> **DESCRIPTION OF THE TASK**
Start at the line with "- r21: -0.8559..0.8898" in the records below, stop at the line with "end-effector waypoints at", and return every line in that span exactly, the two end lines included.
◇ ◇ ◇
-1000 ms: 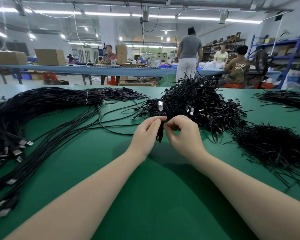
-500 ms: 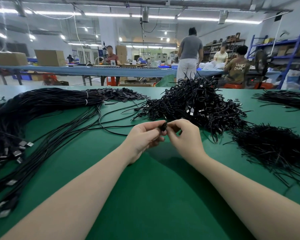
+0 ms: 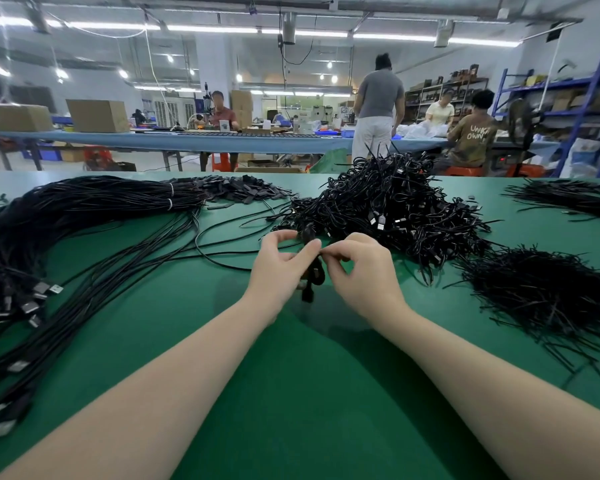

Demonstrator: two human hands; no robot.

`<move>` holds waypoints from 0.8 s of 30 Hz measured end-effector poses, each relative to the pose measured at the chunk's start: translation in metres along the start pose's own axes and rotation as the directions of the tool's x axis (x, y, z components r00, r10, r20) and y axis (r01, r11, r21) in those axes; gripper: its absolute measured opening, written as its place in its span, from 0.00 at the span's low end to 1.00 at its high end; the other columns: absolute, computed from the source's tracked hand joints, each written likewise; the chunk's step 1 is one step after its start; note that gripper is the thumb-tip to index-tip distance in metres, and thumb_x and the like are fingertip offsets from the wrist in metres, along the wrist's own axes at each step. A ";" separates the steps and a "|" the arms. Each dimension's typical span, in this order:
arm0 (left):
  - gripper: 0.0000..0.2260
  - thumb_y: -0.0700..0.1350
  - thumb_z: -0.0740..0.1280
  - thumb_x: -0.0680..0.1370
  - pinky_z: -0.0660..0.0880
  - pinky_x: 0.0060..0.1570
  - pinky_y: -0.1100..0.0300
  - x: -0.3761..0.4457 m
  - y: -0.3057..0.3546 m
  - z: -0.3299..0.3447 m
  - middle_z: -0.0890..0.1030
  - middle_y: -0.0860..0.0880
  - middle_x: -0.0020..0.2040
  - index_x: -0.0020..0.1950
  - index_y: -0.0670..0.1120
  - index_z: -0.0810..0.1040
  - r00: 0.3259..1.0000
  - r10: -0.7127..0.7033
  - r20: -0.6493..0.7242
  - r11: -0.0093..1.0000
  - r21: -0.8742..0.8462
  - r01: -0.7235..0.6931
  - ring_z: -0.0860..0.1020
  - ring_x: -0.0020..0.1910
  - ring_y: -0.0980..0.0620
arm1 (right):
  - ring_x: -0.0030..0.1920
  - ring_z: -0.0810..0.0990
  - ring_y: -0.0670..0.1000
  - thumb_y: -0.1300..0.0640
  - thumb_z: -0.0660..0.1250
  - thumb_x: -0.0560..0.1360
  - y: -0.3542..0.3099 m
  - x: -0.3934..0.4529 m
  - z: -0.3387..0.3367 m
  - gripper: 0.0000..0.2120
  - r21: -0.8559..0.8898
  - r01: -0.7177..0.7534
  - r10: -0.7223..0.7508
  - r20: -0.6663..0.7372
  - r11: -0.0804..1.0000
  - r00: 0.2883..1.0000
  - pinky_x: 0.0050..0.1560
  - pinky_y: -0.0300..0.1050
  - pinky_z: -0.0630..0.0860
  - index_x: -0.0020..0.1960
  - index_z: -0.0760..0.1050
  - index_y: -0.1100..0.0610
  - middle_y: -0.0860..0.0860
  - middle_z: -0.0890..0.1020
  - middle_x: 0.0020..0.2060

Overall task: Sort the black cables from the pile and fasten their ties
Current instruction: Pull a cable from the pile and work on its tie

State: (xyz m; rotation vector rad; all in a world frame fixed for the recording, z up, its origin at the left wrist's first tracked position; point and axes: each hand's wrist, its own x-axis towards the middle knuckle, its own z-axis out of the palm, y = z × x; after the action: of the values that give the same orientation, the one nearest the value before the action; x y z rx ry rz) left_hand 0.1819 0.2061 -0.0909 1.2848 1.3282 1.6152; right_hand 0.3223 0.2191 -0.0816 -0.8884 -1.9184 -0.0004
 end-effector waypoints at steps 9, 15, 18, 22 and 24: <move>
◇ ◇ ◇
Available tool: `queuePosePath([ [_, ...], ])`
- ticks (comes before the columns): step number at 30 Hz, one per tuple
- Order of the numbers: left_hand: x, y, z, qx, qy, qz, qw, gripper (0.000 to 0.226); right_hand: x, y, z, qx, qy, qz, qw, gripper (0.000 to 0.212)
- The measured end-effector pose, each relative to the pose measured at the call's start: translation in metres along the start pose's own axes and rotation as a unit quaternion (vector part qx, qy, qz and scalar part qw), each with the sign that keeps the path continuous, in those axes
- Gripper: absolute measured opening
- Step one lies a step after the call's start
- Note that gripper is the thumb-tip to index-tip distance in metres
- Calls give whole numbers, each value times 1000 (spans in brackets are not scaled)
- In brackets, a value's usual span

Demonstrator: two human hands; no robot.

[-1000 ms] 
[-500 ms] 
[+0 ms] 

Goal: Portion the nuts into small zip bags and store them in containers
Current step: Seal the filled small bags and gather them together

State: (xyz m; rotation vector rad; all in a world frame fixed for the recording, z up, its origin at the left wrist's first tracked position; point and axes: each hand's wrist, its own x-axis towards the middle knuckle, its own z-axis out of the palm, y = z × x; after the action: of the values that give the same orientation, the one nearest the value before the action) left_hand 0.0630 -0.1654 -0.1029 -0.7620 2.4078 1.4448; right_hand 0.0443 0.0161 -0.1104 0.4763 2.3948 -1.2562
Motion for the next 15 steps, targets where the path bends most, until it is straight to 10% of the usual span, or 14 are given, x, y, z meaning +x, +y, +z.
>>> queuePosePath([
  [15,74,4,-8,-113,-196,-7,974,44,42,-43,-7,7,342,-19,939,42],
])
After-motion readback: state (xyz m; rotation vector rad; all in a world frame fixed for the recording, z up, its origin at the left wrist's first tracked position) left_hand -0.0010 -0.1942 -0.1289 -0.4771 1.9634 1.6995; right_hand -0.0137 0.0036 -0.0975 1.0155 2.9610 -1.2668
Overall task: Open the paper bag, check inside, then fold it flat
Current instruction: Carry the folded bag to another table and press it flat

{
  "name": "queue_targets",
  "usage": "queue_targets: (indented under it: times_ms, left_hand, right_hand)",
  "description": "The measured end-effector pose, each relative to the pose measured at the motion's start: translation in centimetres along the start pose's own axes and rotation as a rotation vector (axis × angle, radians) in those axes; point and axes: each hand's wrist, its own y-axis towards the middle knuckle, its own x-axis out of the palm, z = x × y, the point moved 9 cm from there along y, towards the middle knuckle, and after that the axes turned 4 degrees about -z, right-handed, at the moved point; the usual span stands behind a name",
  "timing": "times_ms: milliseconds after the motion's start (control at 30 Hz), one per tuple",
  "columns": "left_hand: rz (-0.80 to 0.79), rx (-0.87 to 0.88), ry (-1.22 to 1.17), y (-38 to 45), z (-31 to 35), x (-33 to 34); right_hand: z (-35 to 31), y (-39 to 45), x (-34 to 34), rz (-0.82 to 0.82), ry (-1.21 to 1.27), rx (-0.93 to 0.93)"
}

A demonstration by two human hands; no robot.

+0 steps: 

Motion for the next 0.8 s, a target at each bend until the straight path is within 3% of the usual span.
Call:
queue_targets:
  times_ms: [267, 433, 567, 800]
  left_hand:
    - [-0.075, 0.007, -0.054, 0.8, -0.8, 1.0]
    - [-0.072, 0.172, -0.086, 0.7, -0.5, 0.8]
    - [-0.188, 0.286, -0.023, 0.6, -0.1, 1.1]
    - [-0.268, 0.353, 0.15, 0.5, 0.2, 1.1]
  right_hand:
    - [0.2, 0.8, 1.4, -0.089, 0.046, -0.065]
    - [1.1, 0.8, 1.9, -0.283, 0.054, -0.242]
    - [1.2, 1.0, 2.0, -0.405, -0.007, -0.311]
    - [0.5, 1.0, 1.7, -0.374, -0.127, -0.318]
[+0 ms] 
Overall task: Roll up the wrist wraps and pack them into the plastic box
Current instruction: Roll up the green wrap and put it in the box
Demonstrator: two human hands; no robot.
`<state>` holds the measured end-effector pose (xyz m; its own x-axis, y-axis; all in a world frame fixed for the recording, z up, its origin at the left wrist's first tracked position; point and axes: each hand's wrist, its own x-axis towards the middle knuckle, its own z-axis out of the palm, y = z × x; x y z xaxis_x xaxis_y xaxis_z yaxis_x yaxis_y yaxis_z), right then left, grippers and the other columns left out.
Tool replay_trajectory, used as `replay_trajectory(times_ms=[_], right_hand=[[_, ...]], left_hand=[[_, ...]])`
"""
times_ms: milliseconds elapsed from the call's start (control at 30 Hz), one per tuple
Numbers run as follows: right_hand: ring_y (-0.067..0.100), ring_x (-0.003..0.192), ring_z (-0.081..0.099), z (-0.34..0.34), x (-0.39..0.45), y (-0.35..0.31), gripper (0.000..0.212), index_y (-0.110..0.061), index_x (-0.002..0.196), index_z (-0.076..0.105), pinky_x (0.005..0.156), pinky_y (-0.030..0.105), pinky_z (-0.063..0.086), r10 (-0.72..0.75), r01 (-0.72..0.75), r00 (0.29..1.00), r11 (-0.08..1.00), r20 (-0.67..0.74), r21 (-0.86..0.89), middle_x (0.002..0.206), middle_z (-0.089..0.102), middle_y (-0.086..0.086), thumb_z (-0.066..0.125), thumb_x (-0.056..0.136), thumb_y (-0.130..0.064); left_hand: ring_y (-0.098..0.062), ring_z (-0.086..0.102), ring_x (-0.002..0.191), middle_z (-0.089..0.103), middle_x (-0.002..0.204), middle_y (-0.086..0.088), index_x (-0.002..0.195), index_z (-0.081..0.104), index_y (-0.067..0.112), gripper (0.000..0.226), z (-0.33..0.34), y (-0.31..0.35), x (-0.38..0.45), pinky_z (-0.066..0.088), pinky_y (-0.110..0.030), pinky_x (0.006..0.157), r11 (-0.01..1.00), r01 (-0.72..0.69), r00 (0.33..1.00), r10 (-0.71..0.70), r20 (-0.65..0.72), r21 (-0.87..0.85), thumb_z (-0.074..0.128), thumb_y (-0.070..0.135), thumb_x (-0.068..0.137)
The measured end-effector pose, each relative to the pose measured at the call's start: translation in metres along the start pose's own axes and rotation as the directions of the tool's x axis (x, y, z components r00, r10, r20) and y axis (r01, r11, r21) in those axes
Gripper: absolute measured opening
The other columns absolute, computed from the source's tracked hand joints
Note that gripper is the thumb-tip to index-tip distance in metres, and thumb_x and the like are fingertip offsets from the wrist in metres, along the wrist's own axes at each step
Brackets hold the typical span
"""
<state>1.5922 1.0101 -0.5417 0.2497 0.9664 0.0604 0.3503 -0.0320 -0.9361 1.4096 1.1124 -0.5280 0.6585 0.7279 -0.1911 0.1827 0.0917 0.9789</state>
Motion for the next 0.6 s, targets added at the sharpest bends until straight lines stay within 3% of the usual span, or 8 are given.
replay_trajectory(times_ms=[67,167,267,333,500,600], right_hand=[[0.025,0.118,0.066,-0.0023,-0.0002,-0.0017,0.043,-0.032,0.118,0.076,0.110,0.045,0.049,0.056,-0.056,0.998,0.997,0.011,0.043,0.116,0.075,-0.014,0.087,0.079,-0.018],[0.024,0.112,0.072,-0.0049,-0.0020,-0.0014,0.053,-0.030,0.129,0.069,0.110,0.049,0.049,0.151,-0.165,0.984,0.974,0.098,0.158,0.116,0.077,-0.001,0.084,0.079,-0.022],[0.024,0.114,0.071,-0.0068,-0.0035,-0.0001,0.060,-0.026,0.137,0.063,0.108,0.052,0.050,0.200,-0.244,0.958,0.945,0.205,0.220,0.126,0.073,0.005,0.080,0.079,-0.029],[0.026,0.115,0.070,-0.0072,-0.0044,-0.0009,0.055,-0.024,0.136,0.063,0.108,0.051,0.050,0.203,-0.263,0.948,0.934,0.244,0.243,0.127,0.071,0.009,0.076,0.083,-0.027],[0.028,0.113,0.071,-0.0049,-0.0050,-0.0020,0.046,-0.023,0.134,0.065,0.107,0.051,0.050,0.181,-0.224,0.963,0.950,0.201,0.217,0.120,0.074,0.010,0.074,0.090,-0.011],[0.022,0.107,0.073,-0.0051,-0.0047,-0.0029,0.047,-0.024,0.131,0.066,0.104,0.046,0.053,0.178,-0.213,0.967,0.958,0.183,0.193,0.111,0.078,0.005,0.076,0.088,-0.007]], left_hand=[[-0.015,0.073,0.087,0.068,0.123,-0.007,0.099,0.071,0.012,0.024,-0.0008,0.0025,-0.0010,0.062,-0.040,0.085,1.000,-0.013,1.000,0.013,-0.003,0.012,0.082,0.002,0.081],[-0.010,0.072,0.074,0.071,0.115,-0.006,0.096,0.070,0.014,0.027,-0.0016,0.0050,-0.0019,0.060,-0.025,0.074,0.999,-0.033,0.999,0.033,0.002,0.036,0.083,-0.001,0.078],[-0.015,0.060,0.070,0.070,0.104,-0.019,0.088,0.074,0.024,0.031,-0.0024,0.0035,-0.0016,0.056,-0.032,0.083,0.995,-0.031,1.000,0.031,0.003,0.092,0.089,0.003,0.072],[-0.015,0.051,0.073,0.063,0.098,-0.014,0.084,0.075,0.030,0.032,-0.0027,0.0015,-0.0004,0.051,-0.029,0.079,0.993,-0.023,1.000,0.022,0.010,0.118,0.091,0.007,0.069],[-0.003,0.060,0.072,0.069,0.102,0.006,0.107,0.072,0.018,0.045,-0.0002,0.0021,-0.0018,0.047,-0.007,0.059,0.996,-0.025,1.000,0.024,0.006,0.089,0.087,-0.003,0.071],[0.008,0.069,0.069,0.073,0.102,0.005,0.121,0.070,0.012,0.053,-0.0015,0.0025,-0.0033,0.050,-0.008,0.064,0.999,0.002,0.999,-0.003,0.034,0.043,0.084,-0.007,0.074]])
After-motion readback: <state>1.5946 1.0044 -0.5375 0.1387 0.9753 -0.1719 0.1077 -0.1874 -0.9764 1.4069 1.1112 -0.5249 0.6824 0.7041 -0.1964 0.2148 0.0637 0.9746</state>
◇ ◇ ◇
> **RESULT OF THE TASK**
  - r21: -0.8559..0.8898
  - r01: -0.7177..0.7534
  - r10: -0.7223..0.7508
  - r20: -0.6663..0.7372
  - r11: -0.0804..1.0000
  - r00: 0.2883..1.0000
  - pinky_x: 0.0050..0.1560
  - pinky_y: -0.0300..0.1050
  - pinky_z: -0.0630..0.0860
  - index_x: -0.0020..0.1960
  - index_z: -0.0760..0.1050
  - index_y: -0.1100..0.0610
  - middle_y: -0.0860..0.0860
  - middle_z: -0.0890..0.1020
  - middle_x: 0.0020..0.2060

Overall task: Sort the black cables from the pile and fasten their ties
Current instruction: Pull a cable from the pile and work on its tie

State: (xyz m; rotation vector rad; all in a world frame fixed for the recording, z up, its origin at the left wrist's first tracked position; point and axes: each hand's wrist, its own x-axis towards the middle knuckle, its own z-axis out of the palm, y = z × x; after the action: of the values that give the same orientation, the one nearest the value before the action; x y z rx ry rz) left_hand 0.1819 0.2061 -0.0909 1.2848 1.3282 1.6152; right_hand 0.3223 0.2191 -0.0816 -0.8884 -1.9184 -0.0004
 end-effector waypoints at steps 9, 15, 18, 22 and 24: <move>

The exercise is now complete.